Here is the classic K-means clustering algorithm implemented in Python 3. My main concern is time/memory efficiency and if there are version specific idioms that I could use to address issues of the former.

import numpy as np
class kmeans():
 '''
 Implementation of classical k-means clustering algorithm
 parameters : dataset n x m ndarray of n samples and m features
 n_clusters : number of clusters to assign samples to
 limit : tolerance between successive iterations
 '''
 def __init__(self, dataset, n_clusters, limit):
 self.dataset = dataset
 self.n_clusters = n_clusters
 self.limit = limit
 # dictionary to hold each cluster as a list of samples
 self.clusters = {i: [] for i in range(self.n_clusters)}
 # the centroids of each cluster
 self.centroids = np.ndarray((n_clusters, dataset.shape[1]))
 # values of utility function. increases in size by 1
 # in each iteration
 self.util_func_vals = []
 def assign_to_clusters(self):
 for idx, sample in enumerate(self.dataset):
 distances = []
 # for each sample we compute its distance from every centroid
 for centroid in self.centroids:
 distances.append(np.linalg.norm(sample - centroid))
 # and assign it to the appropriate cluster
 appropriate_cluster = distances.index(min(distances))
 self.clusters[appropriate_cluster].append(sample)
 def calc_utility_function(self):
 total_sum = 0
 # utility function is the sum of intra-cluster distances
 # the goal is to minimize it
 for cluster, samples in self.clusters.items():
 for i in range(len(samples)):
 for j in range(i + 1, len(samples)):
 total_sum += np.linalg.norm(samples[i] - samples[j])
 return total_sum
 def calc_new_centroids(self):
 # we calculate new centroids by obtaining the centers of each
 #(each) cluster
 centers = np.ndarray(shape=self.centroids.shape)
 for key, samples in self.clusters.items():
 temp_mean = []
 temp_sam = np.array(samples)
 # that is the mean of each feature
 for i in range(self.dataset.shape[1]):
 temp_mean.append(sum(temp_sam[:, i]) / temp_sam.shape[0])
 centers[key] = np.array(temp_mean)
 # the new centroid is the sample in the cluster that is closest
 # to the mean point 
 for i in range(centers.shape[0]):
 distances = [np.linalg.norm(centers[i] - sample)
 for sample in self.clusters[i]]
 new_centroid = distances.index(min(distances))
 self.centroids[i] = self.clusters[i][new_centroid]
 # clusters dictionary must empty in order to repopulate
 self.clusters = {i: [] for i in range(self.n_clusters)}
 def compute(self):
 # core method that computes the clusters
 # initialize centroids by randomly choosing #n_clusters samples 
 # from dataset 
 self.centroids = self.dataset[np.random.choice(self.dataset.shape[0],
 size=self.n_clusters,
 replace=False), :]
 # apply the first two steps of the algorithm
 self.assign_to_clusters()
 self.util_func_vals.append(self.calc_utility_function())
 self.calc_new_centroids()
 self.assign_to_clusters()
 self.util_func_vals.append(self.calc_utility_function())
 # and continue until the succesive value difference of utility
 # function becomes lower than the user specified limit
 while abs(self.util_func_vals[-1] - self.util_func_vals[-2]) > self.limit:
 self.calc_new_centroids()
 self.assign_to_clusters()
 self.util_func_vals.append(self.calc_utility_function())
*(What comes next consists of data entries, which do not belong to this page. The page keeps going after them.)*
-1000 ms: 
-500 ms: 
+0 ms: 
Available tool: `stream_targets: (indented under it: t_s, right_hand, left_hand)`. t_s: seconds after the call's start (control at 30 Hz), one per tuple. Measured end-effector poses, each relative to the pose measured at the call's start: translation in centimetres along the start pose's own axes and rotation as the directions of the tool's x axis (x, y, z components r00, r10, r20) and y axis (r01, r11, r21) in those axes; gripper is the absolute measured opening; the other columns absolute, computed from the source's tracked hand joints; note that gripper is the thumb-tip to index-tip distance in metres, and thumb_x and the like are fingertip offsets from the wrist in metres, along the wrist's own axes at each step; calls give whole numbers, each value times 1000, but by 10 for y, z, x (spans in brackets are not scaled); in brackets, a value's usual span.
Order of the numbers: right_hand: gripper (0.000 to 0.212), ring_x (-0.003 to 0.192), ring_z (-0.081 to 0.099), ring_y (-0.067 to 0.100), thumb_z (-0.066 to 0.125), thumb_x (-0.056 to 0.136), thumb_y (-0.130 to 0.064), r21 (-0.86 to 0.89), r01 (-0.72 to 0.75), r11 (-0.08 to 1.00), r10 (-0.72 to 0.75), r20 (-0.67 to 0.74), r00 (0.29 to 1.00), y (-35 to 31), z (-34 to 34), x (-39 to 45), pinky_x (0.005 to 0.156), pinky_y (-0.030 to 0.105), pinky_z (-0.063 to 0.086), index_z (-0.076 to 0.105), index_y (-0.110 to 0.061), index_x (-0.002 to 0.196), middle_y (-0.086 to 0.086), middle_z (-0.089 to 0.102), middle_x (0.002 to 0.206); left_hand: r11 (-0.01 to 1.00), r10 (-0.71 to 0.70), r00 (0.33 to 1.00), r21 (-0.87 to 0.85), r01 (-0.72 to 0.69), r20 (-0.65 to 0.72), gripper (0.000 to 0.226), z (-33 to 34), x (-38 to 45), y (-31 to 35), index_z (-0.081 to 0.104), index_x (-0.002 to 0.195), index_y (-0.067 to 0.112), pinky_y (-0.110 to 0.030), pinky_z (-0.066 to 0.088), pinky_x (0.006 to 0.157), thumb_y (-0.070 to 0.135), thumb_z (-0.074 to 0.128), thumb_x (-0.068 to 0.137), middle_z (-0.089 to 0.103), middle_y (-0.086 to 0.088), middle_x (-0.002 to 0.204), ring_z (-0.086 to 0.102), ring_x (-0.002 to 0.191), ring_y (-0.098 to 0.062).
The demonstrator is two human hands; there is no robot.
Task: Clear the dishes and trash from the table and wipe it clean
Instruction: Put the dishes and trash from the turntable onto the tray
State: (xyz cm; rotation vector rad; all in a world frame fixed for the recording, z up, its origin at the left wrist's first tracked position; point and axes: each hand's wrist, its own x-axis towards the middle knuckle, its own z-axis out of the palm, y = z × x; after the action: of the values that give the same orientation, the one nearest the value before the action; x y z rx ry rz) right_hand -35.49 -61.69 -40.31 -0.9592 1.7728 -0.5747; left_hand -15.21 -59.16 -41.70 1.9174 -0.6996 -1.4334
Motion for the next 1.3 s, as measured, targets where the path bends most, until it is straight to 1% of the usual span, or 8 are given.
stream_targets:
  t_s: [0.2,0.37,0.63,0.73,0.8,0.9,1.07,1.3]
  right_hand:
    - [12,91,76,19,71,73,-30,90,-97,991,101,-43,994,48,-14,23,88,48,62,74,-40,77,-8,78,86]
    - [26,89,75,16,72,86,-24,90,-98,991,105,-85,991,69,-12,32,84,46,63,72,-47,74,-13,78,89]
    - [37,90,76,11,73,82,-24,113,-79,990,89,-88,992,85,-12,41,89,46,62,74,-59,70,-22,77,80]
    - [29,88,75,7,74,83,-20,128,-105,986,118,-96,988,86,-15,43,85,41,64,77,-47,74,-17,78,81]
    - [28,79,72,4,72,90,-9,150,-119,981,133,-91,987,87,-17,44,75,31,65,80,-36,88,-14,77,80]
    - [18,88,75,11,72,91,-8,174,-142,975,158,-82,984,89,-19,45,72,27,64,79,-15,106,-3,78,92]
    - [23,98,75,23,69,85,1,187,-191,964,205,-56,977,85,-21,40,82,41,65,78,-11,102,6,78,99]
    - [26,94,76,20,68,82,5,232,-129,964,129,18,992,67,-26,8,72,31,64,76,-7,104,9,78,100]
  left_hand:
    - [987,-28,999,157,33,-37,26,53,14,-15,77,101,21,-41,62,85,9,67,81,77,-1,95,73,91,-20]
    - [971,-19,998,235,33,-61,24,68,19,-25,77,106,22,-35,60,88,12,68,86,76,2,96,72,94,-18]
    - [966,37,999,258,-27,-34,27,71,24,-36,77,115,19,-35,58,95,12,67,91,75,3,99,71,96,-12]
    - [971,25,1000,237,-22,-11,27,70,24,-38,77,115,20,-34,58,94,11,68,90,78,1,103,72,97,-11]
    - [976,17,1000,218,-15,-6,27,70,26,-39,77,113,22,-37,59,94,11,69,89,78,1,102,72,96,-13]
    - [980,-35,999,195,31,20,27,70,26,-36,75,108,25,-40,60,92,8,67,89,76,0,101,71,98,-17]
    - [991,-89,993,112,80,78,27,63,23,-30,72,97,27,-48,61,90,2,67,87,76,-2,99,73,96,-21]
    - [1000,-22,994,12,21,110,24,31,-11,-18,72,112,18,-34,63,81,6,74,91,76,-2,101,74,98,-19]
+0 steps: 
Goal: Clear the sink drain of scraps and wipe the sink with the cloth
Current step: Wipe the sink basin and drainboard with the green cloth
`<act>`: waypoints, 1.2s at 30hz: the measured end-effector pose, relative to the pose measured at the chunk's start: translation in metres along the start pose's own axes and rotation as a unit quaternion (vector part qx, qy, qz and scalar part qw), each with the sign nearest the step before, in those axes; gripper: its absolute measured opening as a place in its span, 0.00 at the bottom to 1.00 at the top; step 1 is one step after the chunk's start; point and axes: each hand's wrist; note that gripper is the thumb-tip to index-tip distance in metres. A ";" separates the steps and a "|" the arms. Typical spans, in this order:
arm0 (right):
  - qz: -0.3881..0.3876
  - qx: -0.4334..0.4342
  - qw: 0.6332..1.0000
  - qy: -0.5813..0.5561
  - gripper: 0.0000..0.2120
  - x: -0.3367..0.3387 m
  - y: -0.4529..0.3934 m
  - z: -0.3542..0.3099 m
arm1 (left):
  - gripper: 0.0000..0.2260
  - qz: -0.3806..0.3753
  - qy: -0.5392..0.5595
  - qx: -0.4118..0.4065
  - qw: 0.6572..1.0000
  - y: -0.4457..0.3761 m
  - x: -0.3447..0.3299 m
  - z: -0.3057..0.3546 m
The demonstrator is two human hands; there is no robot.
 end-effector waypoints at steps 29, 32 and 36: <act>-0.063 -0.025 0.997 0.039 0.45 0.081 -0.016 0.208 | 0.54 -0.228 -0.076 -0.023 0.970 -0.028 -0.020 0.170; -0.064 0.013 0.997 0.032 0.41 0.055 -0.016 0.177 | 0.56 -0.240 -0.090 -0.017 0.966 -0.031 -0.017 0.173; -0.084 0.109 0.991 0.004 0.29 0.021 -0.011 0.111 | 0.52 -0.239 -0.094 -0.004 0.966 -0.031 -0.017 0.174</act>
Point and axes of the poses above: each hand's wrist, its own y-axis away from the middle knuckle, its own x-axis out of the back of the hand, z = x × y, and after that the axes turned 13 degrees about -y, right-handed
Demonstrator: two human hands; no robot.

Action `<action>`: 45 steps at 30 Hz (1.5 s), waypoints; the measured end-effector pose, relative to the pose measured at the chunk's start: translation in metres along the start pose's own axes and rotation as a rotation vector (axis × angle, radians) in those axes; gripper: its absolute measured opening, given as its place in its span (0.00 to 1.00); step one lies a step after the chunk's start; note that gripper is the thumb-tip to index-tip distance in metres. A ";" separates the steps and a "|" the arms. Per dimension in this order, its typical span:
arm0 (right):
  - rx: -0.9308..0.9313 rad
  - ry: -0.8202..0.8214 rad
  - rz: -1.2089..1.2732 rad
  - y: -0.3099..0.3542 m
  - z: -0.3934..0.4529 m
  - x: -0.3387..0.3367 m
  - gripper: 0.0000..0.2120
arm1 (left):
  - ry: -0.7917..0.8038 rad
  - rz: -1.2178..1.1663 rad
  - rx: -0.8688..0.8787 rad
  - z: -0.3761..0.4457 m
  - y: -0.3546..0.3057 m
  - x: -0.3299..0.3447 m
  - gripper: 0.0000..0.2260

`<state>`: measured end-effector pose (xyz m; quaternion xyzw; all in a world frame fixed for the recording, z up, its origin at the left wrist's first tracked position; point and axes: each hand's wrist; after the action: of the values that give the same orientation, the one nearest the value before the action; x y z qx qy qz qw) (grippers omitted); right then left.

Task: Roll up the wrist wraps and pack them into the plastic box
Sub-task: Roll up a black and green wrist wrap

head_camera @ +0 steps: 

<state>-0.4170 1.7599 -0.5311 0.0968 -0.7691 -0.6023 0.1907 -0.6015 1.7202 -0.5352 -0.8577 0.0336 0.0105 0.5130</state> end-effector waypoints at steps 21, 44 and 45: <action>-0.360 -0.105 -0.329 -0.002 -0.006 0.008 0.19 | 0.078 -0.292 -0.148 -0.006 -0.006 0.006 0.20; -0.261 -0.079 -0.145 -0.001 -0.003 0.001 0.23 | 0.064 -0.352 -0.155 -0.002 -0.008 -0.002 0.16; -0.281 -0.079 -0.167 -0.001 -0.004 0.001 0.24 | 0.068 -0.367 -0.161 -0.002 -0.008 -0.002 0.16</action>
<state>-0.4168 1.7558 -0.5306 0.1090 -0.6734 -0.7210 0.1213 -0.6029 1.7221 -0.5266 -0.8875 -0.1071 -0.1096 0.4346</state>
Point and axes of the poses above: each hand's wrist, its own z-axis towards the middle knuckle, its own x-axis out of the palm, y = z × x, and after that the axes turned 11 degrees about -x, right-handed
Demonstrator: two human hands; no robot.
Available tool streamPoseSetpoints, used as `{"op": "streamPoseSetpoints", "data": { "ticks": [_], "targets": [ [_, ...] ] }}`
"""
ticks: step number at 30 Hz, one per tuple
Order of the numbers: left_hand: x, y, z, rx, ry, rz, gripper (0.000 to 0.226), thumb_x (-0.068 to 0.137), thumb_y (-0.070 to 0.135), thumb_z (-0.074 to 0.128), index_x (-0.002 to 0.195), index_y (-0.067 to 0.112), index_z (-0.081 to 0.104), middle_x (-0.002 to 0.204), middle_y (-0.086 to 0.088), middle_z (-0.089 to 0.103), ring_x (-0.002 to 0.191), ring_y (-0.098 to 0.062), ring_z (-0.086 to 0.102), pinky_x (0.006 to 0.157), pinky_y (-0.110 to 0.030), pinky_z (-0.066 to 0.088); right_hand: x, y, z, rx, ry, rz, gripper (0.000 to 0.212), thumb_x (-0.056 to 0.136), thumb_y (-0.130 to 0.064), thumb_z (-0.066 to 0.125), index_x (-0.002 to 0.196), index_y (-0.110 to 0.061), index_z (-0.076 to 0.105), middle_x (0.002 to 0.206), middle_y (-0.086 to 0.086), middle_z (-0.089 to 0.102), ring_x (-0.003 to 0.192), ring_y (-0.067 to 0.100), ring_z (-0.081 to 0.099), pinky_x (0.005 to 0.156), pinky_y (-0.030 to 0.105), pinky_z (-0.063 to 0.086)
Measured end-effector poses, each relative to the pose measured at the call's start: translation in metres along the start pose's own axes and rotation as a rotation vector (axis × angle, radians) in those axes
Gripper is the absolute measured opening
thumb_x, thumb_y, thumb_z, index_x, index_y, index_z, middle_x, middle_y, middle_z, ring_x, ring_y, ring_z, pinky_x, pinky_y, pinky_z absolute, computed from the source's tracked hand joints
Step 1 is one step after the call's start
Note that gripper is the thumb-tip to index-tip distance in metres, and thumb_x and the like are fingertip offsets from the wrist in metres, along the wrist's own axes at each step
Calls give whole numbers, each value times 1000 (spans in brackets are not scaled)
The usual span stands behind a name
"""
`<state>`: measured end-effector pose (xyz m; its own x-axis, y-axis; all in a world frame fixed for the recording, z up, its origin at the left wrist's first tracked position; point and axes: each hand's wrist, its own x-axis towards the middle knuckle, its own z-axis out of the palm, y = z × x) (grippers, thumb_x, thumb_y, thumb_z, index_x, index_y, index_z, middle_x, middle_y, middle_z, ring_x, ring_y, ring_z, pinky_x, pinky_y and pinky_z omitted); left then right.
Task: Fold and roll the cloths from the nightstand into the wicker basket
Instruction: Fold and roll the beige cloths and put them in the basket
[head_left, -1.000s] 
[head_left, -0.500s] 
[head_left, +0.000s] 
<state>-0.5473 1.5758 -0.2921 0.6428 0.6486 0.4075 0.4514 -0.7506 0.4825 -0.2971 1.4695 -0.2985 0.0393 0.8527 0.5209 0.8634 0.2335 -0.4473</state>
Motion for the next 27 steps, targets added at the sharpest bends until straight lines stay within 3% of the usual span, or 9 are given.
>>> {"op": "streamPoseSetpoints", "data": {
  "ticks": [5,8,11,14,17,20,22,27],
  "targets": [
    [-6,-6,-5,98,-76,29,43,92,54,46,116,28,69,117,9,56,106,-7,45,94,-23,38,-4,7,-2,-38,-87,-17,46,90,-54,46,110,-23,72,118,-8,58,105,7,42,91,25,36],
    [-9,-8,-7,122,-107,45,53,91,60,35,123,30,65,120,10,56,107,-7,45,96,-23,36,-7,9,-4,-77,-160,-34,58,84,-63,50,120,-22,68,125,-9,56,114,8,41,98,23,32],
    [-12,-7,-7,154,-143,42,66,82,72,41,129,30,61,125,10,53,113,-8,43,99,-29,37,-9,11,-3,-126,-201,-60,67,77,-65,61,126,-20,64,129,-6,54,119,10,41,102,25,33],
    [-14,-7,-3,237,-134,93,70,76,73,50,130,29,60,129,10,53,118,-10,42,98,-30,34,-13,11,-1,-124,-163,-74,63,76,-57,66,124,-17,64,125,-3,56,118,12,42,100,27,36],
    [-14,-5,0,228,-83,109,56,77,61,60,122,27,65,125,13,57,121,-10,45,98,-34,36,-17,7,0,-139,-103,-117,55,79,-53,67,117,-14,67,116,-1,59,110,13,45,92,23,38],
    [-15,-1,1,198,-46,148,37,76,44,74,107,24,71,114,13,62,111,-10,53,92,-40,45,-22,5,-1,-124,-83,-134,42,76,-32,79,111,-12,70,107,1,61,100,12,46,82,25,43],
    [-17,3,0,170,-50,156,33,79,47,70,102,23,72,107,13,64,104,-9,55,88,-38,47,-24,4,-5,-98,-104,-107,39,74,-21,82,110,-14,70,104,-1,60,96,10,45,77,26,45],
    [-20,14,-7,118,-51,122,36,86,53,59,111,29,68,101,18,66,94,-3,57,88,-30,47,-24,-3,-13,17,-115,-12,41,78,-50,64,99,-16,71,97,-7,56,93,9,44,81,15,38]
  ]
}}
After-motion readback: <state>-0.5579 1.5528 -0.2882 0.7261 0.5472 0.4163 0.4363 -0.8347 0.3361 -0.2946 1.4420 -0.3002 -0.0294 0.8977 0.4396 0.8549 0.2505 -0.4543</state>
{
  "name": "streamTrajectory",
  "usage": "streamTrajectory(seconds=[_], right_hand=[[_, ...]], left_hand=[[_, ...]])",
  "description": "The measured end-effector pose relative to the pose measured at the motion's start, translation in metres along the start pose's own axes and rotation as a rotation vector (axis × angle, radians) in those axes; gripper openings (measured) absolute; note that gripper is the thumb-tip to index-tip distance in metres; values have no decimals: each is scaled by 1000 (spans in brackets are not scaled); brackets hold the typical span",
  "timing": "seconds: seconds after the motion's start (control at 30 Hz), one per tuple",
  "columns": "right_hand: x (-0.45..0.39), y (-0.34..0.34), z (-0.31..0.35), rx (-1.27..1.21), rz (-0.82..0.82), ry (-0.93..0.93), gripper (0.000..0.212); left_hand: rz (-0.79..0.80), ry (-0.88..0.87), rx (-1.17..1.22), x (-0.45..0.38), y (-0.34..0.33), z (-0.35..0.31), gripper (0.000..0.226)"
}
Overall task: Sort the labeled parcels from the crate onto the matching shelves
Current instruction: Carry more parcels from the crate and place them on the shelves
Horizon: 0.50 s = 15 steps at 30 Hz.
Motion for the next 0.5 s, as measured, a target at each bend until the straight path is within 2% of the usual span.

Here is the code for a demo execution of the algorithm:

from kmeans import kmeans
import matplotlib.pyplot as pl
import numpy as np
# put some random samples with different distributions in the plane
# in order to visualize as 3 groups
r1 = np.ndarray(shape=(200, 2))
r2 = np.ndarray(shape=(200, 2))
r3 = np.ndarray(shape=(200, 2))
r1x = 0.7 * np.random.randn(200) + 2
r1y = 0.5 * np.random.randn(200) + 4
r2x = 0.7 * np.random.randn(200) + 2
r2y = 0.5 * np.random.randn(200) + 2
r3x = 0.7 * np.random.randn(200) + 8
r3y = 0.5 * np.random.randn(200) + 6
for i in range(200):
 r1[i] = np.array([r1x[i],r1y[i]])
 r2[i] = np.array([r2x[i],r2y[i]])
 r3[i] = np.array([r3x[i],r3y[i]])
R = np.concatenate((r1,r2,r3),0)
# plot them 
BEFORE = pl.figure(1)
pl.plot(R[:,0],R[:,1],'o')
BEFORE.show()
# apply kmeans clustering
g = kmeans(R,3,0.5)
g.compute()
# and plot the clusters in different colors
AFTER = pl.figure(2)
x = [item[0] for item in g.clusters[0]]
y = [item[1] for item in g.clusters[0]]
pl.plot(x, y, 'co')
x = [item[0] for item in g.clusters[1]]
y = [item[1] for item in g.clusters[1]]
pl.plot(x, y, 'yo')
x = [item[0] for item in g.clusters[2]]
y = [item[1] for item in g.clusters[2]]
pl.plot(x, y, 'mo')
pl.show()

Question 2

Thank you for your question. I fixed the syntax errors directly in the question, which is way better than asking us to fix it ourselves.

Question 3

What was wrong with scipy.cluster.vq.kmeans?

Question 4

@GarethRees Absolutely nothing. I'm just practicing :-)

Question 5

@Sorrop: That's fine, but it's worth mentioning in the post.

Question 6

import numpy as np
class kmeans():

Use a PEP 8 checker such as pycodestyle or flake8. Integrate it into your file editor or IDE, if you're not doing it already. Some violations get missed by those tools. For example, class names should use uppercase, so "KMeans" here.

 '''
 Implementation of classical k-means clustering algorithm
 parameters : dataset n x m ndarray of n samples and m features
 n_clusters : number of clusters to assign samples to
 limit : tolerance between successive iterations
 '''
 def __init__(self, dataset, n_clusters, limit):
 self.dataset = dataset
 self.n_clusters = n_clusters
 self.limit = limit
 # dictionary to hold each cluster as a list of samples
 self.clusters = {i: [] for i in range(self.n_clusters)}

For speed, consider storing the cluster membership information in the dataset.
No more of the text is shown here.